Problem to work on: For the records below, tally the lines that include the word "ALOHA" and give only the tally.

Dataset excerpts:
######

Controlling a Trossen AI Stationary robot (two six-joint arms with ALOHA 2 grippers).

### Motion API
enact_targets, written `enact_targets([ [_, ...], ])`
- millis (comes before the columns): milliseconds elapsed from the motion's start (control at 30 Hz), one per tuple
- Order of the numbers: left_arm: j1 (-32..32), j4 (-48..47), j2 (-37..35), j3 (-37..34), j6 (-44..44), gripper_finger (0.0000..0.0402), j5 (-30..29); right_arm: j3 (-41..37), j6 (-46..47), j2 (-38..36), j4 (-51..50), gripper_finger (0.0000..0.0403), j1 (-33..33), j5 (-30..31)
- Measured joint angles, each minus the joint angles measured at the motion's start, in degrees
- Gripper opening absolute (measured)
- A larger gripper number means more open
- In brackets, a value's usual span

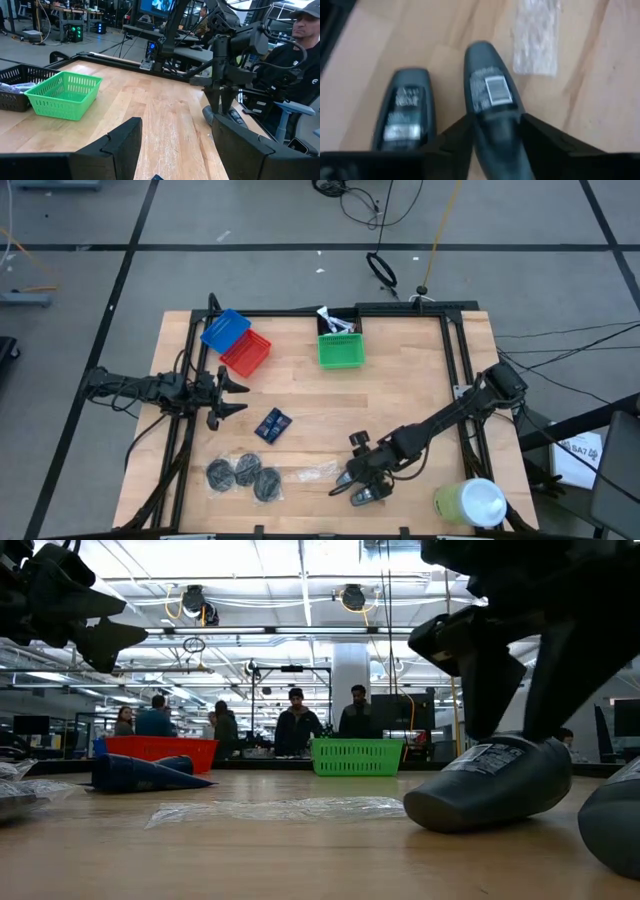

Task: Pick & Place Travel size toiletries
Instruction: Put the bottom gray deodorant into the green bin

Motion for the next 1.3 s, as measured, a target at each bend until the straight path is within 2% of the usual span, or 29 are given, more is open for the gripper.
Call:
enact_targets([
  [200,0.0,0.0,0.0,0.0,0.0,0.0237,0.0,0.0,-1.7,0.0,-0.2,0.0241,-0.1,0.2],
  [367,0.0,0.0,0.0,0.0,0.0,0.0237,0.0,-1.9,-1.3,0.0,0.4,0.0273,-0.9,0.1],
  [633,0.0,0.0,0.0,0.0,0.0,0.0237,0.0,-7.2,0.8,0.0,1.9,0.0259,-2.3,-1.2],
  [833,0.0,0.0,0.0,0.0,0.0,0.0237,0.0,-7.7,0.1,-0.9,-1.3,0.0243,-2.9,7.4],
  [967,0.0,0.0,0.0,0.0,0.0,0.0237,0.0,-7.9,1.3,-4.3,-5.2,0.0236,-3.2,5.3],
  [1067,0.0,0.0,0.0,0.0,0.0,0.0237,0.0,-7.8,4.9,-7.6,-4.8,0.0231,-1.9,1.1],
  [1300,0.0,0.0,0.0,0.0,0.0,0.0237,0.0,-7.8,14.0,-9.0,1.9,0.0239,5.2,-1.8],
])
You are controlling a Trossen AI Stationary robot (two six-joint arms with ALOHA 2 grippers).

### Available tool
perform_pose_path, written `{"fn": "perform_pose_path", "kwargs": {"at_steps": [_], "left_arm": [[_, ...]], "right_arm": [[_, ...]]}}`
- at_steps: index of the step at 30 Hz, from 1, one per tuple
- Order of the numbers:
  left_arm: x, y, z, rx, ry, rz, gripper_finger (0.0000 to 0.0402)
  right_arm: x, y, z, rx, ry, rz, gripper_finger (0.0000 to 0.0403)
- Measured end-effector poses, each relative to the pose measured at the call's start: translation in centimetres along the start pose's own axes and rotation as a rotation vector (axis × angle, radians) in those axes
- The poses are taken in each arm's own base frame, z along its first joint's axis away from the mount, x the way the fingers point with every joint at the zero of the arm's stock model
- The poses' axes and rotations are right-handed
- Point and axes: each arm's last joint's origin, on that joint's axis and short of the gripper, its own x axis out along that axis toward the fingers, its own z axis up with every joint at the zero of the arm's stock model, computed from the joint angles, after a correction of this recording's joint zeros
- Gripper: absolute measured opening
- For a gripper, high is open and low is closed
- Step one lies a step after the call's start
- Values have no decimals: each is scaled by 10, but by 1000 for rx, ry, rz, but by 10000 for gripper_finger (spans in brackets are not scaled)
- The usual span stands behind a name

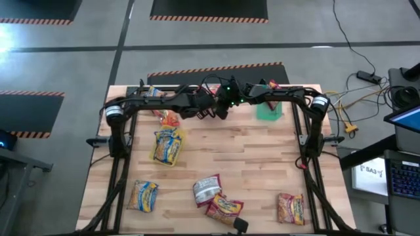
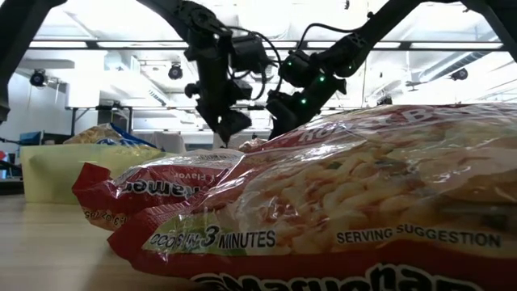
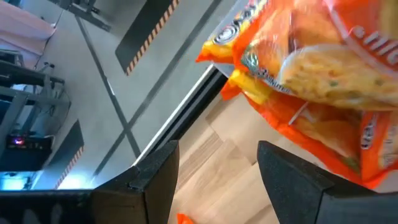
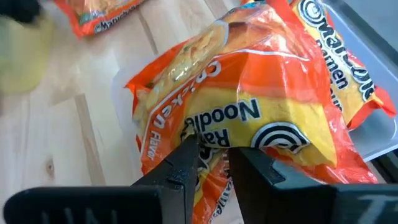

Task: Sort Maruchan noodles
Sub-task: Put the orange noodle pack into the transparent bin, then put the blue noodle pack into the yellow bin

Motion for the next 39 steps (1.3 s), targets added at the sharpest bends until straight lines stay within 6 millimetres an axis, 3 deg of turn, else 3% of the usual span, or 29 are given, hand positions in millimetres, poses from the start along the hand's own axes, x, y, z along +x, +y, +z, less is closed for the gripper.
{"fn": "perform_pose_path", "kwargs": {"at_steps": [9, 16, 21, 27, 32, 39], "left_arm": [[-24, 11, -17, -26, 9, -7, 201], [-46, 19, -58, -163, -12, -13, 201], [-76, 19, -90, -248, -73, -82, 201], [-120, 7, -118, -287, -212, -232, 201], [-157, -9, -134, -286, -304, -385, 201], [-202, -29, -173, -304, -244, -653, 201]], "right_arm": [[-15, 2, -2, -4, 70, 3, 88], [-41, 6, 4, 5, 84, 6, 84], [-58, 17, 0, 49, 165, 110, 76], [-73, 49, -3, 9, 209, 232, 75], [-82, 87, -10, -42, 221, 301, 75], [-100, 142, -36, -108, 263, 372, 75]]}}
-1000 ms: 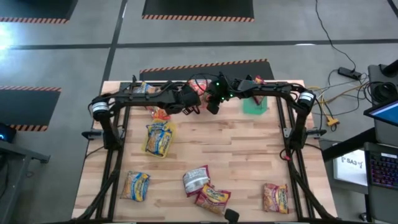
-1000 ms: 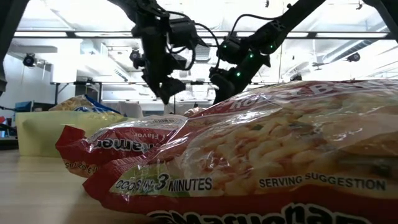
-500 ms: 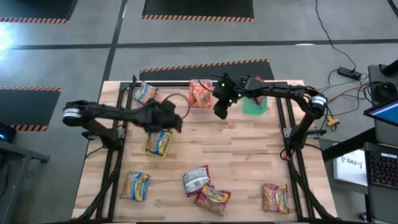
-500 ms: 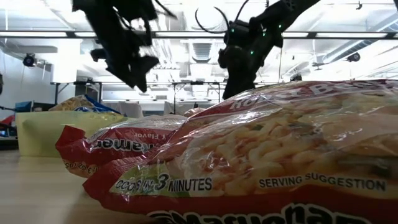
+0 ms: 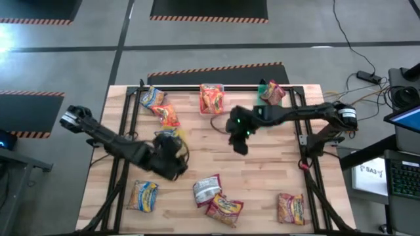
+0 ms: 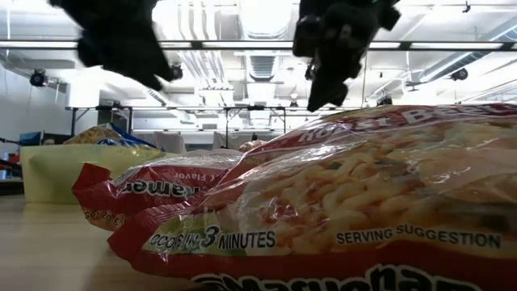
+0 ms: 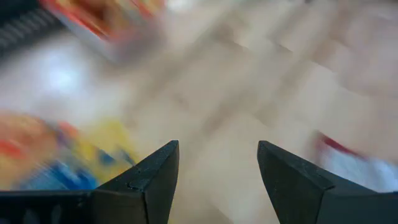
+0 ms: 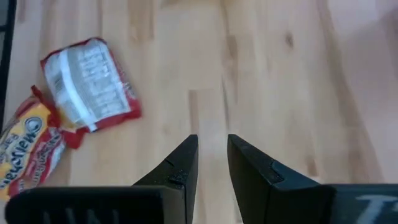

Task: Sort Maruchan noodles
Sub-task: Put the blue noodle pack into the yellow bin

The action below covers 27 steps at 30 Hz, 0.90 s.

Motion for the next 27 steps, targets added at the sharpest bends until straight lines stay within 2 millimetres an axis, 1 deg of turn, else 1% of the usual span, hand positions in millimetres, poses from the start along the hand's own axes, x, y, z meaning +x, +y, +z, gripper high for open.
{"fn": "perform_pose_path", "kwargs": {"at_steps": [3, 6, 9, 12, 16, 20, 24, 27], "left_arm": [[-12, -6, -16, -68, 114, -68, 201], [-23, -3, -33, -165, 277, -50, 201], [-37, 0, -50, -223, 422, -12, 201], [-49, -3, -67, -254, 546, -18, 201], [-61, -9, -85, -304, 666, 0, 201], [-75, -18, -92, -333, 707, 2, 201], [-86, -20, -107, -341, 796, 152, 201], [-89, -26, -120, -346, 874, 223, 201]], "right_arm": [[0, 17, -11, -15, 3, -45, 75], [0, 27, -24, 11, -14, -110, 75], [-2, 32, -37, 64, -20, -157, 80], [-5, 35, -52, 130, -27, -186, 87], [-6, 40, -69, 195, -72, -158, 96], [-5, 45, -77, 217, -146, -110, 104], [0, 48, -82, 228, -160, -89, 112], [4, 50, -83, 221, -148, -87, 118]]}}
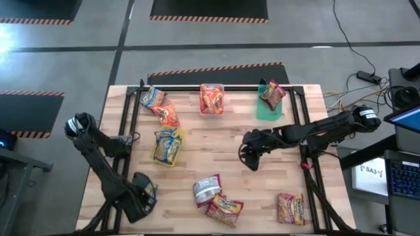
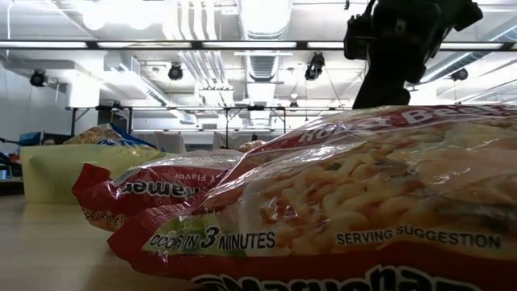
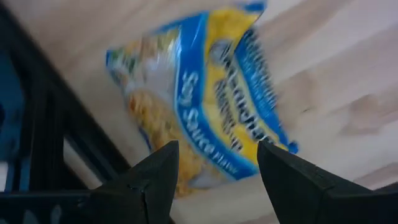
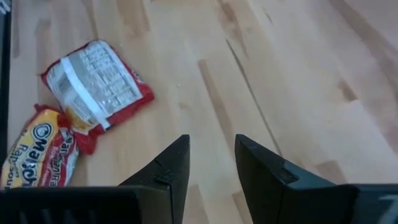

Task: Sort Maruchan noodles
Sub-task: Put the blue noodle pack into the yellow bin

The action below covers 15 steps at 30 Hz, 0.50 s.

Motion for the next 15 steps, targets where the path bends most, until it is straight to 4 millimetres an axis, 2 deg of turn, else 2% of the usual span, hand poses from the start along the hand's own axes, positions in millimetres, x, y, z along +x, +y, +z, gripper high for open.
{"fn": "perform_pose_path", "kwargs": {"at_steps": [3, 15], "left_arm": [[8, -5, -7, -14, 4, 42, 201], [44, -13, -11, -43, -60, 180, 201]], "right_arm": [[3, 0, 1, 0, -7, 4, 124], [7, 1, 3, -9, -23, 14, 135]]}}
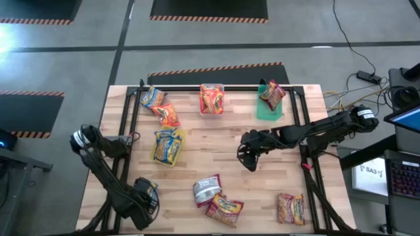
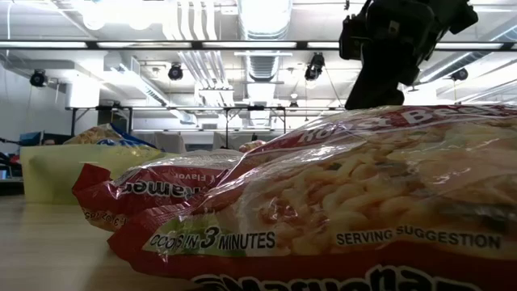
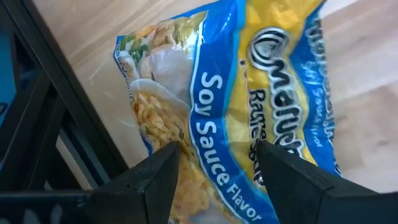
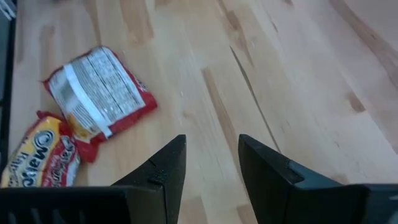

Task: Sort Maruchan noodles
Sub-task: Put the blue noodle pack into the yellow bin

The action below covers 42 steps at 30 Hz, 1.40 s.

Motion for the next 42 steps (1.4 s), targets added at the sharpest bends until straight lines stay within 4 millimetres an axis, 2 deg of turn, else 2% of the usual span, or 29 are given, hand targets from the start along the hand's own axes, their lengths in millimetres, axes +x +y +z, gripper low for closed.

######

Task solution: 2